Basic OS writing I : the bootloader

The operating system on a computer has many roles, which can be present or not depending on the OS. The most important ones are to serve as intermediary between programs and the hardware, the management of multitasking to allow more than one program to run at the same time and the management of the memory.

While modern day OS are a fairly big affair, rather impossible to write down as a single person (over 1 GB these days), an OS by itself doesn't require so much work. The original MS-DOS source code is only a few thousands of lines of assembly code, while a fairly decent looking OS such as Kolibri OS can hold on as little as the size of a floppy disk at 1.44 MB.

So let's see some basic elements of OS writing.
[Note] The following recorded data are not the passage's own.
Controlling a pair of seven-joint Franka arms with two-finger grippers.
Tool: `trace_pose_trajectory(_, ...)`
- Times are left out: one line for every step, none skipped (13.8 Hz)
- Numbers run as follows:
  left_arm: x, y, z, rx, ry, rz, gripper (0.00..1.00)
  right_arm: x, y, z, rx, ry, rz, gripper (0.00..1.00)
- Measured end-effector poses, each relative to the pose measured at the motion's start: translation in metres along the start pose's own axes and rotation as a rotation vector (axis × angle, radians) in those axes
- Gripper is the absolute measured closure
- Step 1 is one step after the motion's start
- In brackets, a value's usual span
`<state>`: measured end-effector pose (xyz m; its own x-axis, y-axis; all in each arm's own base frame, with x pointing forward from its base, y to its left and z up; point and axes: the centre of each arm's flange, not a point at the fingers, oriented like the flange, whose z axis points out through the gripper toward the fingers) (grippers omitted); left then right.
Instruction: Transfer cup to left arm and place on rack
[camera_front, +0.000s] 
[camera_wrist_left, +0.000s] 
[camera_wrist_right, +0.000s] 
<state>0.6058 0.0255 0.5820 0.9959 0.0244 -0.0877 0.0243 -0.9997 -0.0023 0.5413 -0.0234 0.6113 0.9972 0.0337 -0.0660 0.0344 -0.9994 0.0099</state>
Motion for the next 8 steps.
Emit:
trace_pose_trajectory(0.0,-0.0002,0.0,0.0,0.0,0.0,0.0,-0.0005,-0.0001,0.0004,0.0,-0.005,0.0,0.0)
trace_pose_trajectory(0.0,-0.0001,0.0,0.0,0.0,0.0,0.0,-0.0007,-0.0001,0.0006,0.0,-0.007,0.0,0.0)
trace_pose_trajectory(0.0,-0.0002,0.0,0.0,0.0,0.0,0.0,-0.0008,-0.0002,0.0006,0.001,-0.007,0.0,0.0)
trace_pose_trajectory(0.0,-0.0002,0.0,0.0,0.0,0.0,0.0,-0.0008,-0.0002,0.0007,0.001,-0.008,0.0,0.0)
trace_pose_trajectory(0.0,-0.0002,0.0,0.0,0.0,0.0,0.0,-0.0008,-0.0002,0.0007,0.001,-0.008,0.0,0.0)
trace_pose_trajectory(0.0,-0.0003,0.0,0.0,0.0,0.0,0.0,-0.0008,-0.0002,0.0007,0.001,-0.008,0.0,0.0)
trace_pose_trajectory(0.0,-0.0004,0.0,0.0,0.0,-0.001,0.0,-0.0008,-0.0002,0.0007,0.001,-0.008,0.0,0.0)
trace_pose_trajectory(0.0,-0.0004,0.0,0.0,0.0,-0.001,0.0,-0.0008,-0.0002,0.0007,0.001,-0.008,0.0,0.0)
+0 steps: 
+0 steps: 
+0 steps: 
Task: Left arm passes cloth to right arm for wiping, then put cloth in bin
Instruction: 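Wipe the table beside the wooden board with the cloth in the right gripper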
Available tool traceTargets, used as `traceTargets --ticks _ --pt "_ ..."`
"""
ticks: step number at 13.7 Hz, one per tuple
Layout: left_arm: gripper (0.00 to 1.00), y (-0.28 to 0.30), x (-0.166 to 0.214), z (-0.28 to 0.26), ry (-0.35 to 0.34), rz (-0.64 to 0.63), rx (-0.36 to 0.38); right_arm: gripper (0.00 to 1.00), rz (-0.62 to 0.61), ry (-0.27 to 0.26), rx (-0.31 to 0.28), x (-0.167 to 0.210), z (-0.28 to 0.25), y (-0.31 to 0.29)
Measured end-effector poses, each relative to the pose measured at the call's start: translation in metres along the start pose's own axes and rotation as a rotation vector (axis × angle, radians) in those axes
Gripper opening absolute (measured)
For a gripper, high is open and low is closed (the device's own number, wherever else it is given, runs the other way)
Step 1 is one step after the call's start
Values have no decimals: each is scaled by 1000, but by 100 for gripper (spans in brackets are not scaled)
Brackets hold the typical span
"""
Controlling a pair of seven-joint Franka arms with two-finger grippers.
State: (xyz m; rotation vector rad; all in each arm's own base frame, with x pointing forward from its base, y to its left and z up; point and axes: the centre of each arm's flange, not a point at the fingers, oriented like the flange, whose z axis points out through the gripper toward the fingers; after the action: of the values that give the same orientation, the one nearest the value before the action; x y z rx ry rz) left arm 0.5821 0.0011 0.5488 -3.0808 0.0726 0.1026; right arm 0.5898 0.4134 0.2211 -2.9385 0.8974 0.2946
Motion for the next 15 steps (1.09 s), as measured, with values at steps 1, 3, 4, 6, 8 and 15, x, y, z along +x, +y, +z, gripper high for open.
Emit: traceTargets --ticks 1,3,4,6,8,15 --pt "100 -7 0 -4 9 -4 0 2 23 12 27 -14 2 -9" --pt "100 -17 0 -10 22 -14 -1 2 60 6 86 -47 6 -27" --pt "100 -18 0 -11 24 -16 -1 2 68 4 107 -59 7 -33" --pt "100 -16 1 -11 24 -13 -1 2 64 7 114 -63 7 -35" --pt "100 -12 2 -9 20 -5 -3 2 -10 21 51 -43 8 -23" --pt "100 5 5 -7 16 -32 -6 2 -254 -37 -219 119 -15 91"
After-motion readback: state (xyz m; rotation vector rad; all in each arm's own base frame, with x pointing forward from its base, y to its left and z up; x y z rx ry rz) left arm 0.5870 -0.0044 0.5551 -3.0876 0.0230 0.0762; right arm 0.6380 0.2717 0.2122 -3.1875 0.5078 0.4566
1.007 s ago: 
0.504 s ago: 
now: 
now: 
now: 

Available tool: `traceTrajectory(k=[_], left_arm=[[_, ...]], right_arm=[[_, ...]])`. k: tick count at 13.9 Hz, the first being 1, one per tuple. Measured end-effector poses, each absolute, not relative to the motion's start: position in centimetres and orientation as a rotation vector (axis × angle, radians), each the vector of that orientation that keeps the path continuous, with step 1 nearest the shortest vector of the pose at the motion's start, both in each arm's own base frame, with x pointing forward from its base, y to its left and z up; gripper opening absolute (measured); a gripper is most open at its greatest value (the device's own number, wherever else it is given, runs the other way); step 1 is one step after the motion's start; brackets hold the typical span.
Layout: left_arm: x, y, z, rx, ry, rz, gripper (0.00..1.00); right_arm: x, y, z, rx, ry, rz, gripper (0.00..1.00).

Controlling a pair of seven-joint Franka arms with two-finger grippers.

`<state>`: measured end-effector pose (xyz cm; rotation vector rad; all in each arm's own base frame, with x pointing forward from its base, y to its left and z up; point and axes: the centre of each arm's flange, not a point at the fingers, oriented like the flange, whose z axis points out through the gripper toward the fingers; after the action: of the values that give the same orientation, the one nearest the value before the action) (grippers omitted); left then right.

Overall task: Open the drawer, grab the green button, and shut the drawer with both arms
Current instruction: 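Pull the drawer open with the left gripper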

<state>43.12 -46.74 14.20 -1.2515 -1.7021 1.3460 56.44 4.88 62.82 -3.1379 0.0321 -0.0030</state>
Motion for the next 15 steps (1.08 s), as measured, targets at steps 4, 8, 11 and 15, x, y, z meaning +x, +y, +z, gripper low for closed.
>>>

The OS Dev Wiki is quite an invaluable ressource on the topic which I recommend reading to help on the matter.

Development setup

Writing an OS requires a fair amount of booting the computer, which means that it will be quite useful to use a virtual computer such as Virtual Box.

As this will not be a terribly complicated operating system, I will write everything in x86 assembly, which is the most common type of processor for desktop PCs. To make the x86 assembly program into a usable OS, I recommend first compiling it with NASM, with the bash command

nasm -f bin -o OS.bin OSCode.asm

With the x86 sourcecode OSCode.asm, the resulting executable file OS.bin, and the format (-f) bin, corresponding to a raw binary executable.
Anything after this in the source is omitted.